Entrepreneur and sustainability expert

James Ellsmoor is a writer, entrepreneur and sustainability expert, who has lived and worked in the Caribbean, United States and Colombia. He now lives in Lisbon, Portugal. He is a graduate of the Institute for Northern Studies at the University of the Highlands and Islands, and was awarded the university's Alumnus of the Year in 2020. In 2017 he was recognised on the Forbes 30 under 30: Energy list.

== Career ==
After graduating from the University of North Carolina at Chapel Hill with a Bachelor's degree in Economics and Geography, he gained an MLitt Master's degree in Island Studies from the Institute for Northern Studies at the University of the Highlands and Islands in 2018.

== Island Innovation ==
He is co-founder and CEO of Island Innovation, a social enterprise and digital media company which runs the Virtual Island Summit, promoting cross-sector collaboration and the sharing of best practice in sustainable development. Island Innovation originally started as a newsletter collating stories about sustainable development on islands across the world, and developed into a social enterprise running virtual events, working with remote islands around the world, linking them together to encourage sustainable development.
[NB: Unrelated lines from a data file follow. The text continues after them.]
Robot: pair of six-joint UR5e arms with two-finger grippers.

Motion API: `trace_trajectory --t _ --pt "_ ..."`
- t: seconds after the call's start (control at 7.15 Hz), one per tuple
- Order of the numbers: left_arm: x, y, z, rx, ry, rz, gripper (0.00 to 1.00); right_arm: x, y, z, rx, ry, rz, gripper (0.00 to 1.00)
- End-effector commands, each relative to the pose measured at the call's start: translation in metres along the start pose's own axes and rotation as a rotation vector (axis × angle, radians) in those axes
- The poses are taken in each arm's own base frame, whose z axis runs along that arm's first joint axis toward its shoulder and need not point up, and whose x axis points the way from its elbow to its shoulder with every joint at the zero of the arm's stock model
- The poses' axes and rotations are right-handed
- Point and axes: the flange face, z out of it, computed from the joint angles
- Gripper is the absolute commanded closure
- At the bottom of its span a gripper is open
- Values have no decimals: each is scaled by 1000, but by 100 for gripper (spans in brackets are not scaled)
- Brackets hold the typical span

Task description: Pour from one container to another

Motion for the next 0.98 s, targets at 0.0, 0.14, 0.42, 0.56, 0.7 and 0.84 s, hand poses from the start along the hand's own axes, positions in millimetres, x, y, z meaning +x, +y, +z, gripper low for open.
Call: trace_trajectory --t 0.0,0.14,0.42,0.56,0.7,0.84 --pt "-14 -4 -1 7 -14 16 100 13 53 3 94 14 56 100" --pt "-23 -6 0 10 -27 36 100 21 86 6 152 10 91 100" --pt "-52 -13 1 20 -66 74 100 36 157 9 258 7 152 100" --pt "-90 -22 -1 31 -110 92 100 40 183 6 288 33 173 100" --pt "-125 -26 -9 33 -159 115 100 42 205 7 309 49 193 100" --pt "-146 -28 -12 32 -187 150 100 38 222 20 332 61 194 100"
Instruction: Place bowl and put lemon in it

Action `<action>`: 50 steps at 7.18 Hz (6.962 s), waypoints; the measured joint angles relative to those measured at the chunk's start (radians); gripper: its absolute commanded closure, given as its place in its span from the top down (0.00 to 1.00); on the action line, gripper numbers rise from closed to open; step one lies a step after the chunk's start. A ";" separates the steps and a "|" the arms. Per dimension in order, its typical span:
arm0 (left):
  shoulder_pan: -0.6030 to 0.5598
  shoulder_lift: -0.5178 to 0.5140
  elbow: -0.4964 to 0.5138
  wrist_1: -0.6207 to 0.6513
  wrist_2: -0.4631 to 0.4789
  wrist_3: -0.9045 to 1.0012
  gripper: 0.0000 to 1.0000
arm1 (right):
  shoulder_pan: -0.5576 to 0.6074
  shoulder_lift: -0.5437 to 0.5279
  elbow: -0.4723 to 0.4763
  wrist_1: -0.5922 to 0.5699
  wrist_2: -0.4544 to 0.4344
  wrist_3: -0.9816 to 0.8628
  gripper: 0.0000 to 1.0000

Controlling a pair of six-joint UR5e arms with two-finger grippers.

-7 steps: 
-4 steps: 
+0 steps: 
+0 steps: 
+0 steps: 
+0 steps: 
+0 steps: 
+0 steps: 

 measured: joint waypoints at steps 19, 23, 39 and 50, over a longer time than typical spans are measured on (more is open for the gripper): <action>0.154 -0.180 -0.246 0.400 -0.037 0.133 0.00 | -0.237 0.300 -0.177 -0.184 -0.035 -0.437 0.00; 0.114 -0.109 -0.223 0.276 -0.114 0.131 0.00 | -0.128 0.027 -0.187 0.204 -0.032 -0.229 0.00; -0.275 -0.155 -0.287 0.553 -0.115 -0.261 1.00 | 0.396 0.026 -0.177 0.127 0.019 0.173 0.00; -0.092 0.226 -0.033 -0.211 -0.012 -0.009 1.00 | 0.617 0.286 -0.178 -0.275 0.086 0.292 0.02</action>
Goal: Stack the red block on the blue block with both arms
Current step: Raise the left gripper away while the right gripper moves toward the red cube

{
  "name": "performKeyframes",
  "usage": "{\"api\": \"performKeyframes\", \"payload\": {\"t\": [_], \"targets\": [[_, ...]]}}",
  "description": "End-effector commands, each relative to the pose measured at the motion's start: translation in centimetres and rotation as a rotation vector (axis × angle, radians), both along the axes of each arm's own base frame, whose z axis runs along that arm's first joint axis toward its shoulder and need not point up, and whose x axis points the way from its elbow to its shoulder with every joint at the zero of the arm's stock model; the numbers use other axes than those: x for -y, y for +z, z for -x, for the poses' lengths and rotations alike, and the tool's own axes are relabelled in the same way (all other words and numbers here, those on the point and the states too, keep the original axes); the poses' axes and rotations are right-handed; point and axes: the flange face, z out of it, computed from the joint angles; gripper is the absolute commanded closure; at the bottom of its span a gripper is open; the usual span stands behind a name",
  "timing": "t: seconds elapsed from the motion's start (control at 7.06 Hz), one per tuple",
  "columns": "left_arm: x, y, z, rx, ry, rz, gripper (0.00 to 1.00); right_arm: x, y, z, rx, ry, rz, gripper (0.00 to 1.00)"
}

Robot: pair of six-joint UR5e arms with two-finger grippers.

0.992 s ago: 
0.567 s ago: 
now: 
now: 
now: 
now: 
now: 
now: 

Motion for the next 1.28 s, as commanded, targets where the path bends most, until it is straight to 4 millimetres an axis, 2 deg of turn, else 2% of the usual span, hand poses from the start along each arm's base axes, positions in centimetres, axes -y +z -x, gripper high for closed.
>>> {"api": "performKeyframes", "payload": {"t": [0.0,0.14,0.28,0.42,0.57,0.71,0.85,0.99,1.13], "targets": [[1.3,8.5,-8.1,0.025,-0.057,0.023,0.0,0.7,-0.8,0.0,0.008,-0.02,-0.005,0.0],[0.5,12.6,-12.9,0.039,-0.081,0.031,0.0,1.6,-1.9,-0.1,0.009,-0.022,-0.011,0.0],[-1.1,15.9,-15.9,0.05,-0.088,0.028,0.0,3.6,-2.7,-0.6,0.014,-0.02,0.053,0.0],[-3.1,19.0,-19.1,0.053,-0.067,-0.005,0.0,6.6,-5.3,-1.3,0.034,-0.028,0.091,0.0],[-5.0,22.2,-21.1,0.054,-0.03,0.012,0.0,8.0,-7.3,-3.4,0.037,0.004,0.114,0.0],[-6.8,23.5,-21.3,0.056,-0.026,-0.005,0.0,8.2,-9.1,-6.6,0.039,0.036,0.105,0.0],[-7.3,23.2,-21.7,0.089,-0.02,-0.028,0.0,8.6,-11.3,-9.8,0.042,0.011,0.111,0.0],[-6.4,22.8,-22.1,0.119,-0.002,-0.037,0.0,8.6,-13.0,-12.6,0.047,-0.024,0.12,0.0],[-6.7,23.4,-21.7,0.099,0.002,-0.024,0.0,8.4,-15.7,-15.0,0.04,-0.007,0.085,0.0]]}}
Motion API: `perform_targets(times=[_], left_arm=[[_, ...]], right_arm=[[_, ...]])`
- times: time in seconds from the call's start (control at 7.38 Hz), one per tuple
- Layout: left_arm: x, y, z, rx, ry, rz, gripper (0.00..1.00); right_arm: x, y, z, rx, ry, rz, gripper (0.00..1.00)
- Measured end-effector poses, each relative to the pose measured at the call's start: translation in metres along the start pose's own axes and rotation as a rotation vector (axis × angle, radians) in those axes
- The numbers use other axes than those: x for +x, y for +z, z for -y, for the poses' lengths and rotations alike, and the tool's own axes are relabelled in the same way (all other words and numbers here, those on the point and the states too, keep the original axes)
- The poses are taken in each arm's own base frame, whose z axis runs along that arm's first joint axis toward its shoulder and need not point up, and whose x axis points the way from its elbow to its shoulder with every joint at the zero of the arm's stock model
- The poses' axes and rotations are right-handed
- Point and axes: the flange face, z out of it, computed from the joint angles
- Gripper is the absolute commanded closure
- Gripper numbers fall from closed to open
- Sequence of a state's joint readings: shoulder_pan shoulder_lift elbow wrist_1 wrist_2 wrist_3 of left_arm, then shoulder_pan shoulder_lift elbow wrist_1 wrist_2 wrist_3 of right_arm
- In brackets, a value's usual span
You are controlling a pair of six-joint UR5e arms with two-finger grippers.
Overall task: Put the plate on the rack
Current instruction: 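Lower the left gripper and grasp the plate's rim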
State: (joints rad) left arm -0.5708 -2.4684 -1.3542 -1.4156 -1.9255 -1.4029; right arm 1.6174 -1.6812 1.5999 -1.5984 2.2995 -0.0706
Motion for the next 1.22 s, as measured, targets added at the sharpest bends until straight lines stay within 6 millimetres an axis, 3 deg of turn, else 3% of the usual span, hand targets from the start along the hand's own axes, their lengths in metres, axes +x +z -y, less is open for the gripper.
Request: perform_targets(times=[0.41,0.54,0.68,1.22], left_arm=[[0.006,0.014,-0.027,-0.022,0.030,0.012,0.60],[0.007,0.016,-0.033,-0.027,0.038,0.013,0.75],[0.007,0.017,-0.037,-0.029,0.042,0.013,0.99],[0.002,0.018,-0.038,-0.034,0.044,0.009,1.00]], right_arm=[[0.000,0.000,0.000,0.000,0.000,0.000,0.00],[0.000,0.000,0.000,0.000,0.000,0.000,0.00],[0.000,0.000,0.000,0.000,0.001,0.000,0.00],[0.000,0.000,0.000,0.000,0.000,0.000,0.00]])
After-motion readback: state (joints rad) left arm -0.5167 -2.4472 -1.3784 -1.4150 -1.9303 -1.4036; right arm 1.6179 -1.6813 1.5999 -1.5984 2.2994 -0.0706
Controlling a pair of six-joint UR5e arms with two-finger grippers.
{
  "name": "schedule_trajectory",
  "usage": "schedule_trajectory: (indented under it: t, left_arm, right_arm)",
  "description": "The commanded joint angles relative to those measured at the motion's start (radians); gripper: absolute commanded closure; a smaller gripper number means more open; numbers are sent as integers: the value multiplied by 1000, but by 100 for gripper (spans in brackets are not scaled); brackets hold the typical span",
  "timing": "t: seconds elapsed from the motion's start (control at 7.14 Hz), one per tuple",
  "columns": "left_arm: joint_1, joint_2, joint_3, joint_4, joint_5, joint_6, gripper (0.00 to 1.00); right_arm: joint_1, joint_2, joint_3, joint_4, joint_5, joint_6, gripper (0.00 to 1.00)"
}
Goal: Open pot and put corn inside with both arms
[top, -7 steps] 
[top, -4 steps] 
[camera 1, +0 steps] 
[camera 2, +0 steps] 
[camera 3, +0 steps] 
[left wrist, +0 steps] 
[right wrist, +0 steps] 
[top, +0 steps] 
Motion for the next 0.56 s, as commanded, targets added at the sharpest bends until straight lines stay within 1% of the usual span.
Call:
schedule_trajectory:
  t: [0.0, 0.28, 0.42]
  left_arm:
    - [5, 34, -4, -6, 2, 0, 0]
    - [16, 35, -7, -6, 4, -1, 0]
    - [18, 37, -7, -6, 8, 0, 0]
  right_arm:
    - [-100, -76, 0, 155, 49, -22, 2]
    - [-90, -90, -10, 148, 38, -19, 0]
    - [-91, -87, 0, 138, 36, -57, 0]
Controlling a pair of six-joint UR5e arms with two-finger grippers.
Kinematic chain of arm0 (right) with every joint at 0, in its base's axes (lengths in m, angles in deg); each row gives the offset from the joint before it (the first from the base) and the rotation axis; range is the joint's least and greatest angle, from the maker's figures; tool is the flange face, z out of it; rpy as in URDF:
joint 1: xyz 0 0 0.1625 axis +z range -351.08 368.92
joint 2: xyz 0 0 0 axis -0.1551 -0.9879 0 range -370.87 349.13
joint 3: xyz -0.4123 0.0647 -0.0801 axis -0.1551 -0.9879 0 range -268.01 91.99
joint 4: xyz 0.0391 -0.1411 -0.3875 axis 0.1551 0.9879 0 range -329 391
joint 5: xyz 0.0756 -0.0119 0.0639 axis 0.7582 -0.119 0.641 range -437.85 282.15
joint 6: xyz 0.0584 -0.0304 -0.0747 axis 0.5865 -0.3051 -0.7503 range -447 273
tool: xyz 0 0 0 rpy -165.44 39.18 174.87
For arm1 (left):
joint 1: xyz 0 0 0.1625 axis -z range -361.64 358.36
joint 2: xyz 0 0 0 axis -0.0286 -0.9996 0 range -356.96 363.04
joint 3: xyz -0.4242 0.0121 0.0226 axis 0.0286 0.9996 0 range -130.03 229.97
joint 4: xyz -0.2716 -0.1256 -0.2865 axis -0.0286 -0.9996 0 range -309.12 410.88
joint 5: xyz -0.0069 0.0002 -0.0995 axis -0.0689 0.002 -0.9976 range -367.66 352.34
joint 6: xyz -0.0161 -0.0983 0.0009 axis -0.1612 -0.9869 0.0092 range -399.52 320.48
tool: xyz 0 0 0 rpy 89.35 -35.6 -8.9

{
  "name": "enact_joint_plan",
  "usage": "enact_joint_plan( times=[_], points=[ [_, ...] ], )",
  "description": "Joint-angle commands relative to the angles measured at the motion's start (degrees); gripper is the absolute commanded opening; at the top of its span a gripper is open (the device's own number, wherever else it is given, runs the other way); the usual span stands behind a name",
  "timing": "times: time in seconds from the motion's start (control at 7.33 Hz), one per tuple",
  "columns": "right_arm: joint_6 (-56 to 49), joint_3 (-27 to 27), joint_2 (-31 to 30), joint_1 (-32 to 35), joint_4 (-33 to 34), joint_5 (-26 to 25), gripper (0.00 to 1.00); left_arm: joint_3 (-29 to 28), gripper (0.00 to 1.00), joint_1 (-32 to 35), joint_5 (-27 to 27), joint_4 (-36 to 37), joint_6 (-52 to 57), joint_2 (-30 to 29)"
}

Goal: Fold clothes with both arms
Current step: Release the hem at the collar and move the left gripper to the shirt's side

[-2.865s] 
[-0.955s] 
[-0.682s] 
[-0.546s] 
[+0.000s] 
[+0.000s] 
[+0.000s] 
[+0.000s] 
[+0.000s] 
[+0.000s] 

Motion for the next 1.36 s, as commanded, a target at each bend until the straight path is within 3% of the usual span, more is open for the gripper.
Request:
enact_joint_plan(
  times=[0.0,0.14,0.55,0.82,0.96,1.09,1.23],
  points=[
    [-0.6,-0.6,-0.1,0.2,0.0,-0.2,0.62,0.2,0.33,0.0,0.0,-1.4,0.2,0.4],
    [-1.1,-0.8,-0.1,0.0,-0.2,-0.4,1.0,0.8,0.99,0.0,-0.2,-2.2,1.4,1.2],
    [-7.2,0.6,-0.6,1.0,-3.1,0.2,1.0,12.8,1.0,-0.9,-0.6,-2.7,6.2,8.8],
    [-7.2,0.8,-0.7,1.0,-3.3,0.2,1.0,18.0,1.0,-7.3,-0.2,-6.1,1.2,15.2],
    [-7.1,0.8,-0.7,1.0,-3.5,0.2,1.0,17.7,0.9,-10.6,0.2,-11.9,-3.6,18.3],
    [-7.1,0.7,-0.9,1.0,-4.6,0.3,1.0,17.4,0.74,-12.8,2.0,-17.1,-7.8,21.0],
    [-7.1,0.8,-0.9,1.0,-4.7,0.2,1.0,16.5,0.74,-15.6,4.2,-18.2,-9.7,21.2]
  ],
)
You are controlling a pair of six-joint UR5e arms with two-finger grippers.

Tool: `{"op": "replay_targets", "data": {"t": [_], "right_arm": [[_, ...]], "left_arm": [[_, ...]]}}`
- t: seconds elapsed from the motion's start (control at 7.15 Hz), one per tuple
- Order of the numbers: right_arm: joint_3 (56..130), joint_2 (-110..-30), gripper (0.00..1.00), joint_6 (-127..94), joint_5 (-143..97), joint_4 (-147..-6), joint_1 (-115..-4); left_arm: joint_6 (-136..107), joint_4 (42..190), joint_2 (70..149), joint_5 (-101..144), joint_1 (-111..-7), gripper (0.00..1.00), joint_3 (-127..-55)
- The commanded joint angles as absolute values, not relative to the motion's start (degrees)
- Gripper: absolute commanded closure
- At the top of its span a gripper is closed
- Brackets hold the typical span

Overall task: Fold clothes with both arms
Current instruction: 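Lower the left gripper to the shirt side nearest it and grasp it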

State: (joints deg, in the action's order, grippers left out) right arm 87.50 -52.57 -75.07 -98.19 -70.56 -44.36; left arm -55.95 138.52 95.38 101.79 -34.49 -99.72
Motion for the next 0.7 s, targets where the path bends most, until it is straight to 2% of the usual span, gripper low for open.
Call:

It has its own online community and works on project promotion and environmental consultancy, bringing together the private sector, government, NGOs and academia with the goal of advancing innovation for sustainability in island communities across the world. The company has also worked with the Strathclyde Centre for Environmental Law and Governance, based at the University of Strathclyde, on a study of islands across the world in 2020.

== Solar Head of State ==
He is co-founder and Director of Solar Head of State, an international non-profit which works with governments across the Caribbean and Pacific Islands raising awareness of renewable energy through high-profile solar installations on governmental buildings. The company was modelled on a campaign by US President Jimmy Carter, who installed solar water heaters on the White House to conserve energy and set an example to the American public at the time of an international energy crisis.